Apache Airflow is a popular open-source workflow orchestrator. It has a number of limitations compared to Argo Workflows and AWS Step Functions, so we mainly recommend it if you are an existing Airflow user and you want to avoid introducing a new orchestrator in your environment.

The Metaflow-Airflow integration is a great way to modernize your Airflow deployment. It provides a more user-friendly and productive development API for data scientists and data engineers, without needing to change anything in your existing pipelines or operational playbooks, as described in its announcement blog post. To learn how to deploy and operate the integration, see Using Airflow with Metaflow.

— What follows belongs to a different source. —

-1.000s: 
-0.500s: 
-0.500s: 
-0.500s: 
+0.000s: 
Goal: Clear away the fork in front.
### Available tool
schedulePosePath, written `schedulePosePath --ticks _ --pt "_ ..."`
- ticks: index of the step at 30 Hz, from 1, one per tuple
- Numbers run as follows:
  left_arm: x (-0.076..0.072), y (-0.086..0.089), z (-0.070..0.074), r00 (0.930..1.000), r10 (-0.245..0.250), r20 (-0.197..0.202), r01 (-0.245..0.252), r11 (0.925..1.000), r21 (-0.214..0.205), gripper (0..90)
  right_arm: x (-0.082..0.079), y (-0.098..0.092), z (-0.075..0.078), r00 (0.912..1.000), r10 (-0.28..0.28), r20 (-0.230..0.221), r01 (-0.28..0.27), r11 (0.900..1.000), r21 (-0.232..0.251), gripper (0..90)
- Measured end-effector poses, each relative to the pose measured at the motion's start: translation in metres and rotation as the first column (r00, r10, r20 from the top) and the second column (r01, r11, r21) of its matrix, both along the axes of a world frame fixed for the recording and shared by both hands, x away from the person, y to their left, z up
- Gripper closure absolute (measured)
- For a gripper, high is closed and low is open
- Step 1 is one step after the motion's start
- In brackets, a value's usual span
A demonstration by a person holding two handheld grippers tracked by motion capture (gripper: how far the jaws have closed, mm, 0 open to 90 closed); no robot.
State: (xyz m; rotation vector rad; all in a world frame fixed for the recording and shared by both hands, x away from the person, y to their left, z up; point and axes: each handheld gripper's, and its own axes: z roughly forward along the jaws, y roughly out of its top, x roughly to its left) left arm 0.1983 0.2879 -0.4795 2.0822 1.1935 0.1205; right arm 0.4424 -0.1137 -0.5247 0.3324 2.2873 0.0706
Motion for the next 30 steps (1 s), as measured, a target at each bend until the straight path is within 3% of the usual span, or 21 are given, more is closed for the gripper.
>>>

Here are the main benefits of using Metaflow with Airflow:

  • You get to use the human-friendly API of Metaflow to define and test workflows. Almost all features of Metaflow work with Airflow out of the box, except nested foreaches, which are not supported by Airflow, and @batch as the current integration only supports @kubernetes.
  • You can deploy Metaflow flows to your existing Airflow server without having to change anything operationally. From the Airflow's point of view, Metaflow flows look like any other Airflow DAG.
  • If you want to consider moving to another orchestrator supported by Metaflow, you can test them easily just by changing one command to deploy to Argo Workflows or AWS Step Functions.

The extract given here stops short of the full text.